Visión de un especialista que combate
a diario un flagelo que golpea la Seguridad
de la Información y las personas.
¿Qué
visión tienen las Fuerzas de la
Ley en relación a la Seguridad
y a los delitos informáticos?
A partir de la firma del Tratado de Ciberdelitos
de Budapest en 2001, el panorama mundial
nos permite encasillar a las infracciones
en tres grandes categorías: la
primera se relaciona con el fraude informático,
o sea, la utilización de los sistemas
para un beneficio monetario; la segunda
consiste en el tráfico, tenencia,
distribución o producción
de pornografía infantil; finalmente,
un tercer grupo incluye las intrusiones
y accesos ilegítimos, sumado esto
a la destrucción o sustracción
de información (vale mencionar
que el mero escaneo de puertos de una
PC tiene una pena unificada en toda la
Unión Europea de un año
de cárcel). En la Argentina todas
las fuerzas de seguridad Nacionales y
Provinciales ya cuentan con profesionales
dedicados y especializados en esta clase
de ilícitos. La problemática
mundial así lo exige, pues su internacionalidad
lo convierte en una enfermedad sin fronteras.
¿Cuáles son los
casos más habituales de delitos
informáticos que investigan?
Nítidamente se percibe
a nivel local una preponderancia del fraude,
en sus manifestaciones más diversas,
situación que responde a la posibilidad
de acceso a tecnologías antes no
disponibles por parte de los delincuentes
(banda ancha conexión 24x7x365,
WiFi). Este hecho permite que viejas modalidades
se reciclen tecnológicamente y,
hasta no tomarse las respectivas contramedidas,
se ve un pico en las técnicas de
fraude, desde el e-commerce hasta al robo
de identidades o el secuestro de información.
¿Con qué limitaciones
se topan durante una investigación?
Aquí es necesario recurrir
a una frase de un investigador policial
de antaño, que sentenció
sobre la investigación criminal
que “el tiempo que pasa es la verdad
que huye”, axioma que pesa sobre
la naturaleza de estos delitos. La ausencia
de logs, la reutilización de los
medios de backup, la negativa a resguardar
los registros de conexión de sus
usuarios por parte de los ISP`s y los
conflictos interjurisdiccionales hacen
que las investigaciones requieran de un
altísimo grado de dificultad técnica
y deban ser conducidas por personal capacitado
en varios frentes.
Cuéntenos algún
caso
Me llena de orgullo haber integrado
el equipo que resolvió el primer
caso en Latinoamérica de un cibersecuestro.

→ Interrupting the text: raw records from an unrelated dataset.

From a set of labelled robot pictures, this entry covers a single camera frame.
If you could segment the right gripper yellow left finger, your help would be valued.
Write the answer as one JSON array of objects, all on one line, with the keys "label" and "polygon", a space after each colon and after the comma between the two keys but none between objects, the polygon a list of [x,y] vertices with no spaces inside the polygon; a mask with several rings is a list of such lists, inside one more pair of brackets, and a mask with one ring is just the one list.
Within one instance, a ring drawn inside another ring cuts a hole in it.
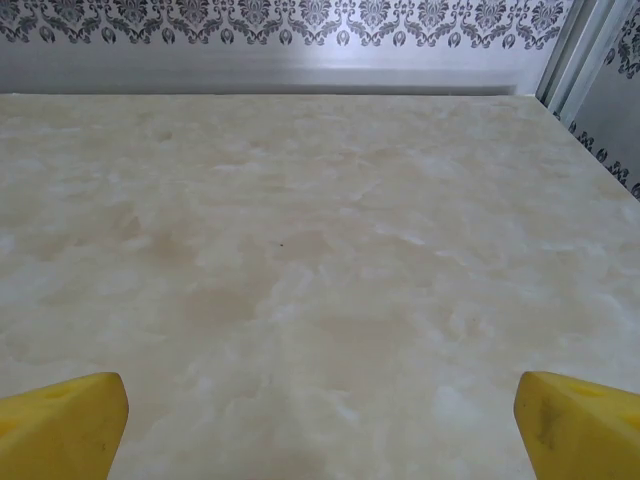
[{"label": "right gripper yellow left finger", "polygon": [[3,479],[105,479],[129,414],[115,372],[1,399]]}]

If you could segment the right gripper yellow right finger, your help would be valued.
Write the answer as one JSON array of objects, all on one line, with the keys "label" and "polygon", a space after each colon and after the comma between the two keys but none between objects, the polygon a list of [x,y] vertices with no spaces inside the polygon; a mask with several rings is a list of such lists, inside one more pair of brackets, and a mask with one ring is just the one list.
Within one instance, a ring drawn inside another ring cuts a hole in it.
[{"label": "right gripper yellow right finger", "polygon": [[524,373],[514,417],[538,479],[637,479],[639,395],[550,372]]}]

El secuestrador a diario se comunicaba
con los familiares de la víctima
mediante correo electrónico, desde
distintos locutorios en Capital Federal.
Con implementaciones tecnológicas
combinadas con la metodología convencional
de una investigación criminal,
dimos con el malviviente, que fue detenido
y condenado, mientras que la víctima
fue liberada sin daños.
¿Cuál es su opinión
sobre el vacío legal que existe
hoy en Argentina, en referencia a la seguridad
de la información?
Si bien la Legislación
argentina adolece de una ley como la estadounidense
o un referente como el Protocolo de Budapest,
los actores que integramos el sistema
de persecución penal realizamos
ingentes esfuerzos para salvar las carencias
existentes. Asimismo, el hecho de que
la mayoría de los delitos en tecnología
(no tipificados) se vean acompañados
por figuras sí penadas facilitan
nuestro trabajo. Dicho “vacío”
existe en figuras que rara vez se dan
como únicas en un delito.
¿Qué tiene que hacer
una empresa o persona víctima de
una conducta de este estilo?
Todos los integrantes del Sistema
sabemos que la inacción ante conductas
delictivas no hace más que fomentarlas.
A nivel de la conducción de una
empresa se debe desarrollar un plan de
contingencia y mantener una marcada proactividad:
la planificación permite minimizar
los daños. Por otra parte, es necesario
radicar la denuncia sin resquemores sobre
la confidencialidad de la información
que se entregue, ya que hay una reserva
natural y obligatoria sobre la investigación.
Lo bueno, lo malo y lo feo de
la Seguridad de la Información
en tres palabras
Lo Bueno: El desafío y
la ausencia de fronteras en la tecnología
de seguridad. Lo que viene: el Rfid, biometría
Wimax.
Lo Malo: La falta de difusión de
una conciencia colectiva sobre los delitos
informáticos.
Lo Feo: Los mitos urbanos y el hoax.